EXERCISE DATA: Begin
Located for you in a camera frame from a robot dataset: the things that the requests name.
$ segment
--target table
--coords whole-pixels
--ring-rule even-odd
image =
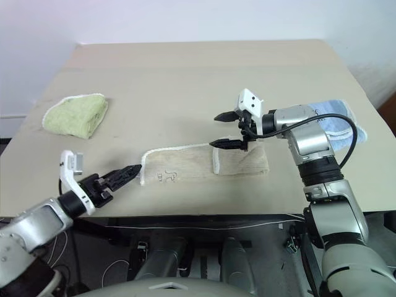
[[[138,164],[152,148],[239,133],[236,124],[213,117],[232,110],[243,88],[264,99],[267,110],[345,100],[368,141],[357,145],[343,174],[363,211],[396,209],[396,139],[331,48],[319,40],[229,41],[78,46],[0,158],[0,216],[58,195],[64,149],[84,153],[84,177]],[[85,93],[109,100],[91,139],[43,130],[49,107]],[[308,203],[286,141],[267,139],[265,149],[265,179],[147,187],[135,180],[94,216],[301,213]]]

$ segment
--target floor
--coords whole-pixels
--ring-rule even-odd
[[[5,145],[0,145],[0,152],[4,150]],[[377,251],[389,266],[396,266],[396,234],[382,226],[383,214],[373,213],[367,217],[370,240],[369,245]],[[106,220],[95,220],[97,223],[106,223]],[[256,225],[269,221],[250,221],[246,224]],[[229,236],[238,240],[251,241],[252,246],[246,248],[249,261],[258,287],[258,296],[276,296],[276,297],[308,297],[309,286],[306,280],[299,253],[290,254],[283,248],[283,243],[288,237],[287,229],[290,223],[270,224],[245,228],[242,230],[226,231],[189,231],[188,235],[195,238],[206,237],[216,241],[221,241]],[[130,238],[141,236],[139,231],[123,231]],[[161,237],[169,234],[167,231],[157,230],[144,232],[149,236],[151,242],[159,241]],[[124,259],[129,260],[130,247],[111,245],[107,240],[93,238],[87,235],[75,234],[75,242],[80,259],[80,272],[82,282],[91,290],[101,287],[101,281],[105,269],[114,261]],[[76,282],[76,264],[72,249],[70,235],[66,238],[65,234],[60,234],[56,240],[49,243],[46,249],[43,249],[43,260],[48,261],[53,251],[50,263],[56,260],[57,269],[59,269],[70,284]],[[218,265],[217,249],[197,249],[193,260],[191,277],[200,277],[200,256],[206,256],[208,259],[208,275],[212,280],[218,280],[220,266]],[[103,278],[104,286],[112,285],[126,280],[127,265],[124,262],[115,263],[108,269]]]

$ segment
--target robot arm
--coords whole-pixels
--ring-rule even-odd
[[[60,273],[32,251],[70,228],[73,219],[84,213],[91,215],[111,201],[109,190],[114,192],[134,179],[140,168],[127,166],[76,182],[74,175],[82,173],[82,155],[64,151],[60,177],[68,191],[24,211],[0,230],[0,295],[61,296]]]
[[[324,249],[321,296],[394,296],[396,280],[385,262],[366,246],[368,227],[341,167],[356,144],[356,127],[339,114],[318,116],[306,105],[261,113],[263,101],[247,89],[238,97],[234,111],[215,120],[239,120],[242,140],[219,139],[211,143],[221,149],[247,150],[248,142],[277,136],[287,139],[299,169],[309,202],[304,209],[309,237]],[[331,144],[317,122],[325,117],[348,121],[354,141],[346,158],[338,165]]]

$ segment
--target green towel
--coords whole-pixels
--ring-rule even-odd
[[[105,116],[107,106],[102,94],[66,97],[45,113],[42,124],[56,134],[88,139]]]

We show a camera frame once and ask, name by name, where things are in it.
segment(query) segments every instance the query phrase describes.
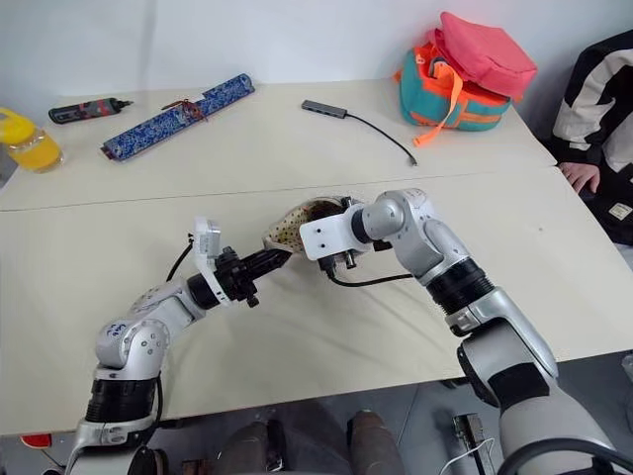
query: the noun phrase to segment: white cable
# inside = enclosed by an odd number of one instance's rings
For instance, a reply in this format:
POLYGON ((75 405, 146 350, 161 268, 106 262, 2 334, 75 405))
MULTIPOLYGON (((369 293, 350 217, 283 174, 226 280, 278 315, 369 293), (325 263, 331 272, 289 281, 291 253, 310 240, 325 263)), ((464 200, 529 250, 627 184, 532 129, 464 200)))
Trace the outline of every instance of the white cable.
POLYGON ((491 437, 491 438, 487 438, 486 440, 484 440, 482 443, 480 443, 478 446, 476 446, 475 448, 471 448, 469 451, 462 453, 461 455, 458 455, 457 457, 449 460, 448 462, 446 462, 446 464, 442 467, 442 469, 439 471, 439 475, 444 475, 444 472, 446 471, 446 469, 448 467, 450 467, 453 463, 455 463, 457 460, 461 460, 462 458, 470 455, 473 452, 476 452, 477 450, 479 450, 480 448, 482 448, 486 443, 490 442, 491 446, 488 448, 488 456, 491 456, 491 452, 493 451, 493 447, 495 446, 495 438, 491 437))

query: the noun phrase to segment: person's hand
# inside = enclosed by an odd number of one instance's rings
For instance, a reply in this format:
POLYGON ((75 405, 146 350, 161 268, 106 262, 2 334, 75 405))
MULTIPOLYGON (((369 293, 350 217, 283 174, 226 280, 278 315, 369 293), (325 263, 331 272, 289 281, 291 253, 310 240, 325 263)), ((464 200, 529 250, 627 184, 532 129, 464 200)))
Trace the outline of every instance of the person's hand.
POLYGON ((600 183, 600 169, 597 166, 571 162, 560 163, 558 166, 577 193, 580 193, 587 183, 591 193, 597 191, 597 185, 600 183))

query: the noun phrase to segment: black screwdriver
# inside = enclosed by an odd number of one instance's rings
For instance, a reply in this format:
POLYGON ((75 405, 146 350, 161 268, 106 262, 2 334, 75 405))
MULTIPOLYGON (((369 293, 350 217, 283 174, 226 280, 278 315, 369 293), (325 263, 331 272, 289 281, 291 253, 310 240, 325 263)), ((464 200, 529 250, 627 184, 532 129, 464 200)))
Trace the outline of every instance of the black screwdriver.
POLYGON ((132 101, 120 101, 110 97, 108 99, 84 102, 83 104, 55 107, 48 111, 48 116, 56 124, 68 124, 69 122, 119 114, 124 107, 129 106, 131 103, 132 101))

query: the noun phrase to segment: person's leg
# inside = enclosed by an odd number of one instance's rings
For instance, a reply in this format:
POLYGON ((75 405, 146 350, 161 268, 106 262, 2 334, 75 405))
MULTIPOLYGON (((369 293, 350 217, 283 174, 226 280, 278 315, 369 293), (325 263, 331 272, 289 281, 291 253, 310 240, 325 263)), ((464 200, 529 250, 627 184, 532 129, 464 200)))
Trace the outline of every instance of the person's leg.
POLYGON ((405 475, 394 436, 380 417, 360 412, 350 421, 349 450, 354 475, 405 475))
POLYGON ((631 270, 633 270, 633 245, 617 243, 615 245, 615 248, 620 252, 620 254, 622 254, 622 257, 624 257, 626 263, 629 265, 631 270))
POLYGON ((234 433, 218 457, 214 475, 265 472, 268 451, 266 424, 253 423, 234 433))

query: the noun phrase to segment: black and white jacket
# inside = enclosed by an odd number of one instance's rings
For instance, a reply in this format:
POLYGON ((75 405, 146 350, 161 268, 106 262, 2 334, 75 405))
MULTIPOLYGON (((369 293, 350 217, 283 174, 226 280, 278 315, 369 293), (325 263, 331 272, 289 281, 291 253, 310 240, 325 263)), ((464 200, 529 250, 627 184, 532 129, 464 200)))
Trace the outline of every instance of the black and white jacket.
POLYGON ((633 244, 633 30, 585 49, 553 131, 559 162, 600 168, 588 206, 615 242, 633 244))
EXERCISE DATA: End
*TASK DIRECTIONS*. If a line in the records above has the word "phrase", copy it.

*REPLY*.
segment(query) segments every instance the query phrase describes.
query: the noun phrase to segment: white cable
query: the noun phrase to segment: person's hand
query: the noun phrase to segment: black screwdriver
query: the noun phrase to segment: person's leg
query: the noun phrase to segment: black and white jacket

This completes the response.